El matrimonio civil es un contrato legal entre dos personas sin requisitos religiosos que tampoco requiere la generación de prole para su validez. Una pareja heterosexual atea, con un pasado criminal y que no puede o quiere tener hijos tiene acceso al derecho civil del matrimonio que ahora se le niega a ciudadanos decentes, respetables y contribuyentes al fisco, por la sola virtud de su orientación sexual. El matrimonio civil o equivalente para todos reconocería la igualdad ante la ley de todos los ciudadanos sin excepción.

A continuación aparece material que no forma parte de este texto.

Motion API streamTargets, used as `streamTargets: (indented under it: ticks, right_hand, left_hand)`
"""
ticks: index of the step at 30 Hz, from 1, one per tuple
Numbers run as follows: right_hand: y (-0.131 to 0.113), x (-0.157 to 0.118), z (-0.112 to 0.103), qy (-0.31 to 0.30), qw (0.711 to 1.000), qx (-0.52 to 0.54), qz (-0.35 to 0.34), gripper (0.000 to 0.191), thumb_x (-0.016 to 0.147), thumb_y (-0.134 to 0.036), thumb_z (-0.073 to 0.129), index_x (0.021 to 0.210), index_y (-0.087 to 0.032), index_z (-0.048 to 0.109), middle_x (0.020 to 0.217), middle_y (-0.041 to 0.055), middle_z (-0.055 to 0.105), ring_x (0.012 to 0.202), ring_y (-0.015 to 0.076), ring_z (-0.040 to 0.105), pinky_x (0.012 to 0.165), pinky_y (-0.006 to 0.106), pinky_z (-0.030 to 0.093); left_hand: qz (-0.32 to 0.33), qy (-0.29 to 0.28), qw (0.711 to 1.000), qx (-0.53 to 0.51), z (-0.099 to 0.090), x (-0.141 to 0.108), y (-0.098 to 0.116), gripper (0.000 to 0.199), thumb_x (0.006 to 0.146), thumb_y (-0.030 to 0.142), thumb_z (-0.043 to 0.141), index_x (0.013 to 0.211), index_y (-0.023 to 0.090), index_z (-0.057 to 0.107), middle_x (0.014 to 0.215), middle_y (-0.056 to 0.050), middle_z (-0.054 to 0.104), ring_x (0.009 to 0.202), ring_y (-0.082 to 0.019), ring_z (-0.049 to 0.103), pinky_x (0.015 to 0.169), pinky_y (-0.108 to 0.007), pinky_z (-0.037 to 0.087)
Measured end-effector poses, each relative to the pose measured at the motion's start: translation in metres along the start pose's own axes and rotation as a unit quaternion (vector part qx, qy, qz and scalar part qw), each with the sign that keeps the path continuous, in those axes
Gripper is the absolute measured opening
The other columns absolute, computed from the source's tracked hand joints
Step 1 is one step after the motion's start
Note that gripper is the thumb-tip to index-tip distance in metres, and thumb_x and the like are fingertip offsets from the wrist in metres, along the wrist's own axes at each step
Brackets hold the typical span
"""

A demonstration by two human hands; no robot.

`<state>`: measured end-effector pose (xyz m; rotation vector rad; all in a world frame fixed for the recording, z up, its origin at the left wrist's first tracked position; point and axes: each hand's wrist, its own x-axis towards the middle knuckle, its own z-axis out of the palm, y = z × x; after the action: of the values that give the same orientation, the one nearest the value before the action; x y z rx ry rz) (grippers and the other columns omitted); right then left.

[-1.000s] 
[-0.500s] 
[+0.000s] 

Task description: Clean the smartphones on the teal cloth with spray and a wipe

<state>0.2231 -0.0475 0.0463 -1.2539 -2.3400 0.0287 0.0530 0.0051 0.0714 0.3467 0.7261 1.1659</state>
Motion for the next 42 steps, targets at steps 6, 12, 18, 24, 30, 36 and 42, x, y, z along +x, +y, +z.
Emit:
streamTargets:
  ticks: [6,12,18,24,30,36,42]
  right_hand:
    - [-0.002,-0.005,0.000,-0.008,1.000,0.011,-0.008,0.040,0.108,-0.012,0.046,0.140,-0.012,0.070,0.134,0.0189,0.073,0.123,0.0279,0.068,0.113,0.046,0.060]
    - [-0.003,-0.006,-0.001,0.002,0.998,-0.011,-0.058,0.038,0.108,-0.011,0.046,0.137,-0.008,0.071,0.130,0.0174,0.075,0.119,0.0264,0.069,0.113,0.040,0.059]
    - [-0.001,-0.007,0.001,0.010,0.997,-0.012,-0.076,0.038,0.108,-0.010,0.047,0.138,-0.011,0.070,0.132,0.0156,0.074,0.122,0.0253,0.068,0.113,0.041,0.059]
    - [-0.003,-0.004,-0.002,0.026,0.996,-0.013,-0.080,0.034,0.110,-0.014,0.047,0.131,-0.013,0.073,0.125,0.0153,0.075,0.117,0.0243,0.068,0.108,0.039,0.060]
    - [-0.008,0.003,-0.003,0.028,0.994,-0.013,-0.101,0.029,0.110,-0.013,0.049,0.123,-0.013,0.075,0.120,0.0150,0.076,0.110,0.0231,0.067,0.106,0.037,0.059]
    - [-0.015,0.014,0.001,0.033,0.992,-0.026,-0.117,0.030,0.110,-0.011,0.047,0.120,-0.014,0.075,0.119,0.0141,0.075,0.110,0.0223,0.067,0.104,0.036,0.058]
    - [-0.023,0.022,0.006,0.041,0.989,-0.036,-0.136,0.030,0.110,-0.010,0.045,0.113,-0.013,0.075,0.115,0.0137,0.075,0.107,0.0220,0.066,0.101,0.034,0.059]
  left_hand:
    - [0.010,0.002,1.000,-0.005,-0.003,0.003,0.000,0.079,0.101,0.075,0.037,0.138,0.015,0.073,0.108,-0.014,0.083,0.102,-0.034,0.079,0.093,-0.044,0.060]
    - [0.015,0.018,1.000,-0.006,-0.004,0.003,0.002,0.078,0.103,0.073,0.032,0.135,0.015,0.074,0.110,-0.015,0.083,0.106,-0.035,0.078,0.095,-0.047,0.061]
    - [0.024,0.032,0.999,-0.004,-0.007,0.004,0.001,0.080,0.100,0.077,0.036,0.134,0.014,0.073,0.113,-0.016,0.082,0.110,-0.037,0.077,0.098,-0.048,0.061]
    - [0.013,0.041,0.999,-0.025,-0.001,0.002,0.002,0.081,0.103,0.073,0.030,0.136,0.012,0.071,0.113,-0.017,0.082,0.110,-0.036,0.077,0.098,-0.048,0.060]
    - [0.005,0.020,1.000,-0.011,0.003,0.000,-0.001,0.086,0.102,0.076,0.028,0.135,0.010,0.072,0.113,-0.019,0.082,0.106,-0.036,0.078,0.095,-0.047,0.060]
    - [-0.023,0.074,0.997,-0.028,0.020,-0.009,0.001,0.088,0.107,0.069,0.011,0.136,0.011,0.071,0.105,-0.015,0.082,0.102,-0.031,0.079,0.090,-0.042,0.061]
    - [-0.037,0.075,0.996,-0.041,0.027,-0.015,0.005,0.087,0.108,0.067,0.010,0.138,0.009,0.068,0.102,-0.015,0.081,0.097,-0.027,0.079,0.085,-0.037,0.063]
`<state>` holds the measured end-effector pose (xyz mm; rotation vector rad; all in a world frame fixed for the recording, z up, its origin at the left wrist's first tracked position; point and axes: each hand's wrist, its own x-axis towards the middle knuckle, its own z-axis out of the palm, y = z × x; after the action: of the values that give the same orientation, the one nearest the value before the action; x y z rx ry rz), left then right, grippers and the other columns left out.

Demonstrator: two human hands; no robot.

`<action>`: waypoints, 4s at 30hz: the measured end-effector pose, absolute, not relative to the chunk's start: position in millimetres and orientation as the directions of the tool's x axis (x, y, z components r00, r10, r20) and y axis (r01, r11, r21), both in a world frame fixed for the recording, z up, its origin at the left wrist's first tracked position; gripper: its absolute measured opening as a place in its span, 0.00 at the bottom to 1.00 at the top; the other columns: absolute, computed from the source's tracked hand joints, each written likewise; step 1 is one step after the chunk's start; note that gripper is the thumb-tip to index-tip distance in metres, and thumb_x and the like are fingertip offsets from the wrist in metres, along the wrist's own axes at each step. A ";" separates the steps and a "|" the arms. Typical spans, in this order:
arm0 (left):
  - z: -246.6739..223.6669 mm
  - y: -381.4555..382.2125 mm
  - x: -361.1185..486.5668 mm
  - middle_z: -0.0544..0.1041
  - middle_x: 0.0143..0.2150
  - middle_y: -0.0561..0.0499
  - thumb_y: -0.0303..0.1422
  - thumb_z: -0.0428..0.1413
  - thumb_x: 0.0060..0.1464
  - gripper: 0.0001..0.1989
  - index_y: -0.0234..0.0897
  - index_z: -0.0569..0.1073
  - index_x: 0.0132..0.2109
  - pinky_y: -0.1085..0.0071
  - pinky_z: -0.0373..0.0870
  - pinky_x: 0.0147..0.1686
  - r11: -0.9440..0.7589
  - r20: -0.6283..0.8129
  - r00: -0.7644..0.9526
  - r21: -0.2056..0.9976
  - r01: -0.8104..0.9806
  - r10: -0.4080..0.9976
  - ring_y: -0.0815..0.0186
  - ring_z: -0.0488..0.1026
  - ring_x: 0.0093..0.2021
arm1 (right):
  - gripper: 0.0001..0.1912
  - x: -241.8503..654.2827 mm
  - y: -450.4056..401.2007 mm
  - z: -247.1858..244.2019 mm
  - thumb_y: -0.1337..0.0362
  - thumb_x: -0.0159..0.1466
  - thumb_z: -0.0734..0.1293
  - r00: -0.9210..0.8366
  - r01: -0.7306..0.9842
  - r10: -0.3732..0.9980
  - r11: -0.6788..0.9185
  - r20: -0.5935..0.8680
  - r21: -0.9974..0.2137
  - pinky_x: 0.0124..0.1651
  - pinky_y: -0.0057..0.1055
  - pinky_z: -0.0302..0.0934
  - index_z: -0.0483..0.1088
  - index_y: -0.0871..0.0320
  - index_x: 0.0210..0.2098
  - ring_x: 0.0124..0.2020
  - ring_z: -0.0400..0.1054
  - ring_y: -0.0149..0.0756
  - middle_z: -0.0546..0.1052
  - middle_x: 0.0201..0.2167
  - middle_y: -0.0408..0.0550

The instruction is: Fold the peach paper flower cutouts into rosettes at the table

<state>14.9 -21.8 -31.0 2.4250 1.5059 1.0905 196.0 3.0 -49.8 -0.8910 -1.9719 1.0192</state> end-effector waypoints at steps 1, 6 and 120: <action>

Prestigiosos grupos científicos reconocen que la orientación sexual no es un desorden mental y no se escoge. La cruel discriminación y todo tipo de agresión en contra de los homosexuales van más allá de “criticar” y contradicen principios religiosos como el amor al prójimo. Más grave aún es que son verdaderas violaciones a derechos humanos y a protecciones constitucionales en una sociedad democrática y de derecho, sean las personas creyentes o no.

Derechos civiles. Se habla también de un atentado a la libertad de culto. Cuando surgieron movimientos históricos que posteriormente garantizaron derechos civiles como la igualdad de la mujer, el fin de la esclavitud y el matrimonio interracial, también surgieron oponentes que, temerosos a perder el statu quo, ofrecieron argumentos similares y hasta citas bíblicas para oponerse. Sí, existen citas bíblicas que, fuera de contexto, pueden ser usadas para justificar la esclavitud y tratar a la mujer como una pertenencia del hombre que hasta puede ser apedreada a muerte por un acto de infidelidad. Esas luchas históricas fueron por derechos civiles y no por derechos religiosos. Afortunadamente, siempre triunfó la razón.

Cada familia, sea heterosexual u homosexual, tiene la libertad de educar a sus hijos con una religión de su elección o sin ella, pero todas tienen la obligación de enseñarles las normas del respeto y convivencia con los demás y los derechos y deberes básicos de todos los ciudadanos.

Los “mal llamados derechos de los homosexuales” se llaman derechos civiles, derechos sagrados que la patria nos da. A todos, sin excepciones.